China has ordered the United States to shut its consulate general in Chengdu in retaliation for Washington's decision to force closure of Beijing's equivalent liaison office in Houston, the Foreign Ministry said Friday.

In the morning, the ministry "informed the U.S. Embassy in China of its decision to withdraw its consent for the establishment and operation of the U.S. Consulate General in Chengdu," it said.

The consulate general in the southwestern city is in charge of watching issues such as Tibet, which was invaded by Beijing in 1950. Chinese President Xi Jinping has pledged to fight against separatism in the restive region.

The shutting of the liaison office in Chengdu would make it more difficult for the United States to deal with human rights affairs in Tibet and monitor China's military deployment in the western region, diplomatic sources said.

"The U.S. move seriously breached international law" and "the basic norms of international relations," the ministry said, adding, "The measure taken by China is a legitimate and necessary response to the unjustified act by the U.S."

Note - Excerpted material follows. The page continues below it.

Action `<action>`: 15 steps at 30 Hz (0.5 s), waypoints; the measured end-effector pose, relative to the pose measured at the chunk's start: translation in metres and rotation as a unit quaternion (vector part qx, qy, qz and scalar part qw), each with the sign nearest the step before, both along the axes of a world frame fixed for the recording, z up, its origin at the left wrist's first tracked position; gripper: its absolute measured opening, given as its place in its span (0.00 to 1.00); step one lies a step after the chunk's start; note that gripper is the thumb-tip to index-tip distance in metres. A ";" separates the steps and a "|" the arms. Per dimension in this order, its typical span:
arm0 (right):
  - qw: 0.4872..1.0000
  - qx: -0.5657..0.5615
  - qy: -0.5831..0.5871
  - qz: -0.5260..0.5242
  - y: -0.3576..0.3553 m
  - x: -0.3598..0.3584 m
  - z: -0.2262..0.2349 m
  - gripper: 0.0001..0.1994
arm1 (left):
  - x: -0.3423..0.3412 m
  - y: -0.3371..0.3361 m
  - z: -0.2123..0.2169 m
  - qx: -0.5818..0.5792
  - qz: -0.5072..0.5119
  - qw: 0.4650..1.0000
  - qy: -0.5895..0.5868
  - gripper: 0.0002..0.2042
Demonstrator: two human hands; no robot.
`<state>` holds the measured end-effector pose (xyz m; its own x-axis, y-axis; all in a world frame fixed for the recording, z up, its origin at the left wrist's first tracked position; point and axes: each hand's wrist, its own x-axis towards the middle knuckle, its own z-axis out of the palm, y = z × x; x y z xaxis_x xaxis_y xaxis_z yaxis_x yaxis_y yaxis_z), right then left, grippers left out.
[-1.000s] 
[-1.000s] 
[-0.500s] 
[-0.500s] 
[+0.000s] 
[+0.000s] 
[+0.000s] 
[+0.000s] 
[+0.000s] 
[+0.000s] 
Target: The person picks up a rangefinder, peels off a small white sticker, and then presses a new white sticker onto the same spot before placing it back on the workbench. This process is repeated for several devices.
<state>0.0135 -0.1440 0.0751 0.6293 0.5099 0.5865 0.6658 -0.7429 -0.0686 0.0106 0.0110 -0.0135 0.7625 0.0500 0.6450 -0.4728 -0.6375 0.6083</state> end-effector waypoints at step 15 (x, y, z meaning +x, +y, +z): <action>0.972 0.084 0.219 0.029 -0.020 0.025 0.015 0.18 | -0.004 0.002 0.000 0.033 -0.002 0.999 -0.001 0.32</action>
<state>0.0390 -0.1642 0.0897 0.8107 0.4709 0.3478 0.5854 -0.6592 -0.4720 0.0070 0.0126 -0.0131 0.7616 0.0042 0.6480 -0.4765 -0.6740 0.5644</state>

"The current situation in China-U.S. relations is not what China desires to see, and the U.S. is responsible for all this," it said.

On Friday, Foreign Ministry spokesman Wang Wenbin also told reporters in Beijing that China has requested the United States "to pull down the wrong decision," saying the consulate general in Houston is "still operating."

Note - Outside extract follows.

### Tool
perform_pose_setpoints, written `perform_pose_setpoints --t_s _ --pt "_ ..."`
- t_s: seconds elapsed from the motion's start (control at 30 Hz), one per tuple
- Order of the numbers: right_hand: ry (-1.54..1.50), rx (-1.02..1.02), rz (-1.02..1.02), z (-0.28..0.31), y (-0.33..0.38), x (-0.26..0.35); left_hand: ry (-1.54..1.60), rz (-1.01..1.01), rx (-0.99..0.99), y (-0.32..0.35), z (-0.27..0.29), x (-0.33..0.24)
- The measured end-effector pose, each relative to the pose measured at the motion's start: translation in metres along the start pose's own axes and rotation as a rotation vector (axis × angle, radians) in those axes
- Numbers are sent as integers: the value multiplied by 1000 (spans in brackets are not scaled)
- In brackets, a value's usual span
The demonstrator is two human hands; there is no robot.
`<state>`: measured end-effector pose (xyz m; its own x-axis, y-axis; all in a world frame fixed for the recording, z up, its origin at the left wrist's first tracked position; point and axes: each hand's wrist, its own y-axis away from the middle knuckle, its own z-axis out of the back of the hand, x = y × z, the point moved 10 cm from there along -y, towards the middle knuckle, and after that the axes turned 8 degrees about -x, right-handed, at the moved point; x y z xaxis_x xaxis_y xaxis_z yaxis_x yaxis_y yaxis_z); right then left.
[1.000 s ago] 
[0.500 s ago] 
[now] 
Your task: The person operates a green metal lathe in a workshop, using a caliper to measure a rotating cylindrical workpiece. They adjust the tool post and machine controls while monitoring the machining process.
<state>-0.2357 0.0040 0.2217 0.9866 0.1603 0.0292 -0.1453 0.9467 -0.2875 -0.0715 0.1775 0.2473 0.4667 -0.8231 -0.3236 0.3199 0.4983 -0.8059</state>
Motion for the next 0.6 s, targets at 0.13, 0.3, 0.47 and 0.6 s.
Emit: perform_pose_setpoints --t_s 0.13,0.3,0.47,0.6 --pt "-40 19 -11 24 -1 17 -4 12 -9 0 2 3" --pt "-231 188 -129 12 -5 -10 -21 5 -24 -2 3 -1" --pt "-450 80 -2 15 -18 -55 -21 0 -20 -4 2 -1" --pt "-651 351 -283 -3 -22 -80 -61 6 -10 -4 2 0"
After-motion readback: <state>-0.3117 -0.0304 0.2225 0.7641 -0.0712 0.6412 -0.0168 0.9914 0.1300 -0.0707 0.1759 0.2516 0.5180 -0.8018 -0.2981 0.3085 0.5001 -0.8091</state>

Foreign Ministry spokesman Wang Wenbin (Kyodo)

China and the United States have been clashing over several economic and security matters, including business practices, trade, state-of-the-art technology, Hong Kong and the South China Sea, as well as the origins of the novel coronavirus.

Beijing has said that Washington on Tuesday "abruptly demanded" that China's Consulate General in Houston "cease all operations and events," reprimanding the United States for "seriously" violating international law.

Chinese state media reported that Washington gave Beijing 72 hours to close the consulate general in the southern state of Texas.

Wang said, "Diplomacy is equal," suggesting that China has imposed the same conditions on the United States.

On Wednesday, the administration of U.S. President Donald Trump said in a statement that the closure had been ordered "to protect American intellectual property and American's private information."

Trump said later in the day that it is "always possible" more Chinese diplomatic missions in the United States could be shut, amid accusations of spying.

Earlier, U.S. media, citing the Houston Police Department, reported that documents were being burned in the courtyard of the consulate general in the city on Tuesday night.

"I guess they were burning documents or burning papers and I wonder what that's all about," Trump said in a press conference.

U.S. authorities recently indicted two Chinese hackers suspected of stealing hundreds of millions of dollars' worth of trade secrets and other valuable information from firms worldwide, and also targeting companies developing vaccines for the coronavirus.

Sino-U.S. ties have deteriorated significantly since China decided to enact a national security law for its territory Hong Kong, sparking fears of an erosion of human rights and freedoms in the former British colony.

On Thursday, U.S. Secretary of State Mike Pompeo urged countries around the world and the Chinese people to join U.S. efforts to end what he lambasted as Beijing's "tyranny," underscoring Washington's mounting antagonistic stance toward its rival.

The freedom-loving nations "must induce China to change in more creative and assertive ways, because Beijing's actions threaten our people and our prosperity," Pompeo said in a speech, adding Xi is a "true believer in a bankrupt totalitarian ideology."

Late last month, the National People's Congress Standing Committee, China's top legislative body, enacted the security law, prohibiting acts of secession, subversion, terrorism and collusion with foreign forces in Hong Kong.

Under China's "one country, two systems" policy, Hong Kong was promised it would enjoy the rights and freedoms of a semiautonomous region for 50 years following its return to Chinese rule in 1997.

On July 14, Trump signed an order to fully end the special treatment extended under U.S. law to Hong Kong, saying he would hold China accountable for its "oppressive actions" against the people of the region.

Trump's increasingly tough stance on China comes as opinion polls show he is trailing presumptive Democratic presidential nominee Joe Biden with little more than three months to go to the presidential election in November.

He has announced that the United States will withdraw from the World Health Organization, labeling the Geneva-based U.N. agency as a Chinese "puppet" and criticizing it for pushing Beijing's "misinformation" about the coronavirus outbreak.

Bilateral relations were further strained when the U.S. government called Beijing's claims to offshore resources across most of the South China Sea "completely unlawful."